=== Source data ===
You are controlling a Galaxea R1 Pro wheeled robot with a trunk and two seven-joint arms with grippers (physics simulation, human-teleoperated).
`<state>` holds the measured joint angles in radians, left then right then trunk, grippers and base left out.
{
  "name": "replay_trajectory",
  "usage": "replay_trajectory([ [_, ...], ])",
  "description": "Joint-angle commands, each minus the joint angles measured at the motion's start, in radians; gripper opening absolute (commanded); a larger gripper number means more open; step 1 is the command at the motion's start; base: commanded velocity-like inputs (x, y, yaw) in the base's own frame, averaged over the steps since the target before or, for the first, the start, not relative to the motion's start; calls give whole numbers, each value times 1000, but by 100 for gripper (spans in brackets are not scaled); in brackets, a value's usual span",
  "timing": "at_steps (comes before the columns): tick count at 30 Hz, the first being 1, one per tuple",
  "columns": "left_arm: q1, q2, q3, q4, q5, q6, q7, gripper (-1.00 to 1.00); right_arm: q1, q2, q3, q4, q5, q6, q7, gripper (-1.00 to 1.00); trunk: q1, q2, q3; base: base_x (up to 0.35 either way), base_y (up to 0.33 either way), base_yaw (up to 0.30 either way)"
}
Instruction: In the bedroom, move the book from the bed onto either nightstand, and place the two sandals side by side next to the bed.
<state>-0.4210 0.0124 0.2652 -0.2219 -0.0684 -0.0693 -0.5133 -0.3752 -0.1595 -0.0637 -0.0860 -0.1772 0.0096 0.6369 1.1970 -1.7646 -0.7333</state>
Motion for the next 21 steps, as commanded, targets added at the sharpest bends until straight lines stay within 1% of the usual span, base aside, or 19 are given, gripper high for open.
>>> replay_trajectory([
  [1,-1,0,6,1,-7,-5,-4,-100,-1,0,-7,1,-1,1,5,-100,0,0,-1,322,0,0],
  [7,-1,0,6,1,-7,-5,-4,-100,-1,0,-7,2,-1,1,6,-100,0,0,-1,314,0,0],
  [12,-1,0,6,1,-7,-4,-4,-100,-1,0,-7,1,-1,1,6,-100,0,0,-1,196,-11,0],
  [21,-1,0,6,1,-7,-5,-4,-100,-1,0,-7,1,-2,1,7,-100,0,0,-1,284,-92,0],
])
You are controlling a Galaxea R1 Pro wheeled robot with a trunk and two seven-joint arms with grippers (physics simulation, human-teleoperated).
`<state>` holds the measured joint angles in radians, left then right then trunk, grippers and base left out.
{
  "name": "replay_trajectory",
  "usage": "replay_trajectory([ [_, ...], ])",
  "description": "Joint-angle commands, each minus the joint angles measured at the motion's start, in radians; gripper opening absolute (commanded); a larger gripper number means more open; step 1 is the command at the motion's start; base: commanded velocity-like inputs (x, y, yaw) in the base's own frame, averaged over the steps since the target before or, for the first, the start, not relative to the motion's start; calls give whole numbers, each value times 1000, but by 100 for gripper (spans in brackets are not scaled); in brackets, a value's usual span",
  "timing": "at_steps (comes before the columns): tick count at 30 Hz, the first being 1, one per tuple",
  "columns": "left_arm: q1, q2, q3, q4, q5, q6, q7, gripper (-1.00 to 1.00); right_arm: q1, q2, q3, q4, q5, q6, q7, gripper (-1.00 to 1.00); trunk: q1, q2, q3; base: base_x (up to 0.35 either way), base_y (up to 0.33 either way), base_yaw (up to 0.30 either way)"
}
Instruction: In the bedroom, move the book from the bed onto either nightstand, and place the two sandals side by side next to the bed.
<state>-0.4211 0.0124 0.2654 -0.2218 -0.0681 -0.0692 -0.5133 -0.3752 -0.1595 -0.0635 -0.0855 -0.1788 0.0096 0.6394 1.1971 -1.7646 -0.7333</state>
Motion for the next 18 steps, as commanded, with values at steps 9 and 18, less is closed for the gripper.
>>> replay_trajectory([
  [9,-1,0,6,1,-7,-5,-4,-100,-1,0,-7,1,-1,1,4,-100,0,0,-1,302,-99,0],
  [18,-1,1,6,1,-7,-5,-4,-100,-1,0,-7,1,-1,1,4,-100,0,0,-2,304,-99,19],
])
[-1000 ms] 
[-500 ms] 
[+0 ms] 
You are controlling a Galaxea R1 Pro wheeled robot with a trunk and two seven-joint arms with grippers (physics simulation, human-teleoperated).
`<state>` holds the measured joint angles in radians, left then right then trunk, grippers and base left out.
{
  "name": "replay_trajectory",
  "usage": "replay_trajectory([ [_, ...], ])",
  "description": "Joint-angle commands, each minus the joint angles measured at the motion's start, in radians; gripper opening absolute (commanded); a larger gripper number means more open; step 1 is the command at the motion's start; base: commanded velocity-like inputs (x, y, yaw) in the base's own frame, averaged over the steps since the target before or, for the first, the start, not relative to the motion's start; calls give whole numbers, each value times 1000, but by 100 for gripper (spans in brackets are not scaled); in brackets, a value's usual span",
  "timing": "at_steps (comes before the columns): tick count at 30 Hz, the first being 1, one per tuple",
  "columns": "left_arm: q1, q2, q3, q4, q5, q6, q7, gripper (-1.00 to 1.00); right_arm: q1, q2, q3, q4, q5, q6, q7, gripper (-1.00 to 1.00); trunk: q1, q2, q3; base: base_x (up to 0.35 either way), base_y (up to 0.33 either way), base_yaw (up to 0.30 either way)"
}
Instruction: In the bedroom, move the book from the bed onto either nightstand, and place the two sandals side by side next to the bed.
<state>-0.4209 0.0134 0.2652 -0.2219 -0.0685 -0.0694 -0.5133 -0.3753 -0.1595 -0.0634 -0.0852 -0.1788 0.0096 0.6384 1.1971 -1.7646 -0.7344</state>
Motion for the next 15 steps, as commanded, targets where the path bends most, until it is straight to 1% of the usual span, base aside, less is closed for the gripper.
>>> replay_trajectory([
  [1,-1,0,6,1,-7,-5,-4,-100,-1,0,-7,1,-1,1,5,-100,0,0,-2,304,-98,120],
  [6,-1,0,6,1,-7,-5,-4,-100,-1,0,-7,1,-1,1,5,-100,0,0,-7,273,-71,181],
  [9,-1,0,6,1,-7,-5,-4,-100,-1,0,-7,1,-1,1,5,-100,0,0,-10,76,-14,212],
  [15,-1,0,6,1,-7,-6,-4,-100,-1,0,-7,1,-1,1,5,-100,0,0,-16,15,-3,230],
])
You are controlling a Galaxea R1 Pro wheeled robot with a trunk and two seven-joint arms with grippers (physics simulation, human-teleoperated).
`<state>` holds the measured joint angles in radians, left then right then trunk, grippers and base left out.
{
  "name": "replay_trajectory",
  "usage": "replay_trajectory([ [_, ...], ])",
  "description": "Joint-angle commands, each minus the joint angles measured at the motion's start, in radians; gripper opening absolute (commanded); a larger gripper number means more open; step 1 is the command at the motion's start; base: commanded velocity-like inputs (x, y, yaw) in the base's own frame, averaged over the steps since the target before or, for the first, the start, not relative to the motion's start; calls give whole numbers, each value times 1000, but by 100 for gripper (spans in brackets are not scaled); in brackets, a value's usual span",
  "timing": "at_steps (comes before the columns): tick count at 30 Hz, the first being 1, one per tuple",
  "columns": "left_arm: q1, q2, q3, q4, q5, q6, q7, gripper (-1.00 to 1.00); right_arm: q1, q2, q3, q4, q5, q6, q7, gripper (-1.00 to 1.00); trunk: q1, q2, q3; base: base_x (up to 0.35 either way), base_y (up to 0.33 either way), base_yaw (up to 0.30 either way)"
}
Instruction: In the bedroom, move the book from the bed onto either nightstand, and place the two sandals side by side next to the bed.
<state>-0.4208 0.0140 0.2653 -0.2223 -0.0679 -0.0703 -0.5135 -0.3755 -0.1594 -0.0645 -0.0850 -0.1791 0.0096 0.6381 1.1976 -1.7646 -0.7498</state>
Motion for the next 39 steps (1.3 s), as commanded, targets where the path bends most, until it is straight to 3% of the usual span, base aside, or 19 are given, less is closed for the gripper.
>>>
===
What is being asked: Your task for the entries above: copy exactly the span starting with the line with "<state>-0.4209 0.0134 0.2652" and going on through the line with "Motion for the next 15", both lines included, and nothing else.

Task answer:
<state>-0.4209 0.0134 0.2652 -0.2219 -0.0685 -0.0694 -0.5133 -0.3753 -0.1595 -0.0634 -0.0852 -0.1788 0.0096 0.6384 1.1971 -1.7646 -0.7344</state>
Motion for the next 15 steps, as commanded, targets where the path bends most, until it is straight to 1% of the usual span, base aside, less is closed for the gripper.

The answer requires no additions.